■ Task objective:
Could you reproduce, word for word, everything below from the line containing "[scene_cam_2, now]" down to the line containing "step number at", with both of those lines included and no others?

== Segment start ==

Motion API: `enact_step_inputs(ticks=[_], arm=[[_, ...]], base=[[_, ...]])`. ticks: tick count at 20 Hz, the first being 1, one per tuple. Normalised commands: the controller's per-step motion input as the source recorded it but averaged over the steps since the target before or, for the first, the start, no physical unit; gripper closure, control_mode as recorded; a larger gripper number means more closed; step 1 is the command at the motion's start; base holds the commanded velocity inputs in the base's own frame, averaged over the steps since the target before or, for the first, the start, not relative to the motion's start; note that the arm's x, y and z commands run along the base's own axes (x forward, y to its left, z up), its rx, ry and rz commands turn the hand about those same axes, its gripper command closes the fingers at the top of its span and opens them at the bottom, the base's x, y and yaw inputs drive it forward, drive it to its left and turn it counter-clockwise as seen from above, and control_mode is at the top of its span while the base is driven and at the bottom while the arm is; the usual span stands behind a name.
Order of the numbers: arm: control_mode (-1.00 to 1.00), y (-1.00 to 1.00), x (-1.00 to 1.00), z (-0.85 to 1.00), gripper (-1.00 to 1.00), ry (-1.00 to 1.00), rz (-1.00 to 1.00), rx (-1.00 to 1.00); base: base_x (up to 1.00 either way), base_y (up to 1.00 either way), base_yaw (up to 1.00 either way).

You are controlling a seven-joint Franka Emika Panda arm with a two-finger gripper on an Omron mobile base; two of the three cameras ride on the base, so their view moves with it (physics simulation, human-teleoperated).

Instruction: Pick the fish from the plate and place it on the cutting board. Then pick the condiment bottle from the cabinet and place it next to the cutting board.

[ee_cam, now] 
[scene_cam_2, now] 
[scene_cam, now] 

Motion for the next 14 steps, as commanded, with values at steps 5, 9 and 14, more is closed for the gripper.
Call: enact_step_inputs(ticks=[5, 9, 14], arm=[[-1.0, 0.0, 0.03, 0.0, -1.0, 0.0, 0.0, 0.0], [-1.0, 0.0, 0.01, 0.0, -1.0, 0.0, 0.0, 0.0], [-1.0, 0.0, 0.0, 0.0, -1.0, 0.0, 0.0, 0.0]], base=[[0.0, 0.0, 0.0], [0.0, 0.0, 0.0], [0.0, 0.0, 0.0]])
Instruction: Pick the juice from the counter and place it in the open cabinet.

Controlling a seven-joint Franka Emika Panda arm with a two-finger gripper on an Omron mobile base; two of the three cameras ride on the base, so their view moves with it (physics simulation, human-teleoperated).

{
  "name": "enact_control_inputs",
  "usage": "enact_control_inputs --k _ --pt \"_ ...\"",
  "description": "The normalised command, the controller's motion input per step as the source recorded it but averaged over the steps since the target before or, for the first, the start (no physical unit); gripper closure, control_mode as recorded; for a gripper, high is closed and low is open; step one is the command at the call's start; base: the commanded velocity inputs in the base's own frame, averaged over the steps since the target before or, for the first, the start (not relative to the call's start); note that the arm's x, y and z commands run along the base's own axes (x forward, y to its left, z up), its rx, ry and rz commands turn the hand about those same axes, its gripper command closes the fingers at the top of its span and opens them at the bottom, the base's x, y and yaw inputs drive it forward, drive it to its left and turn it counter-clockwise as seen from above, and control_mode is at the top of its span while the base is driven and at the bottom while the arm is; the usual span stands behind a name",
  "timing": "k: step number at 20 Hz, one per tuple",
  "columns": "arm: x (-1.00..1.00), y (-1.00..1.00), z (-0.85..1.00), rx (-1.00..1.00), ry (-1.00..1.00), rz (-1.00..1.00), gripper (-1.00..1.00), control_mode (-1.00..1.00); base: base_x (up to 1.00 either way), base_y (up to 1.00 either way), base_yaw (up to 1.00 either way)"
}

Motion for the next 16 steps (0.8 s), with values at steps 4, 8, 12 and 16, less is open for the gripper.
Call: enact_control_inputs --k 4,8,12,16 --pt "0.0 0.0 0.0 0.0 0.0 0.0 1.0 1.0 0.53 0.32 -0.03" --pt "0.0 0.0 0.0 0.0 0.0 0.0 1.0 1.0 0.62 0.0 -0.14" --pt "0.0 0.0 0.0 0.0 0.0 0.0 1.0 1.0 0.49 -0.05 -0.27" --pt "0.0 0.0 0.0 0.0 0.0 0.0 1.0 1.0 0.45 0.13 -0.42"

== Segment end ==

■ Written reply:
[scene_cam_2, now] 
[scene_cam, now] 

Motion for the next 14 steps, as commanded, with values at steps 5, 9 and 14, more is closed for the gripper.
Call: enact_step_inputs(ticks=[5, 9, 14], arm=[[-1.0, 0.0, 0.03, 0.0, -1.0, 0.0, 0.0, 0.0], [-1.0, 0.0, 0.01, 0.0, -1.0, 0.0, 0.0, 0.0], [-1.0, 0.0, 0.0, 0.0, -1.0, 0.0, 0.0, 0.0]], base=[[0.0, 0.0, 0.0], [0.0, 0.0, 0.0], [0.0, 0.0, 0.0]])
Instruction: Pick the juice from the counter and place it in the open cabinet.

Controlling a seven-joint Franka Emika Panda arm with a two-finger gripper on an Omron mobile base; two of the three cameras ride on the base, so their view moves with it (physics simulation, human-teleoperated).

{
  "name": "enact_control_inputs",
  "usage": "enact_control_inputs --k _ --pt \"_ ...\"",
  "description": "The normalised command, the controller's motion input per step as the source recorded it but averaged over the steps since the target before or, for the first, the start (no physical unit); gripper closure, control_mode as recorded; for a gripper, high is closed and low is open; step one is the command at the call's start; base: the commanded velocity inputs in the base's own frame, averaged over the steps since the target before or, for the first, the start (not relative to the call's start); note that the arm's x, y and z commands run along the base's own axes (x forward, y to its left, z up), its rx, ry and rz commands turn the hand about those same axes, its gripper command closes the fingers at the top of its span and opens them at the bottom, the base's x, y and yaw inputs drive it forward, drive it to its left and turn it counter-clockwise as seen from above, and control_mode is at the top of its span while the base is driven and at the bottom while the arm is; the usual span stands behind a name",
  "timing": "k: step number at 20 Hz, one per tuple",

What precedes this is the full answer.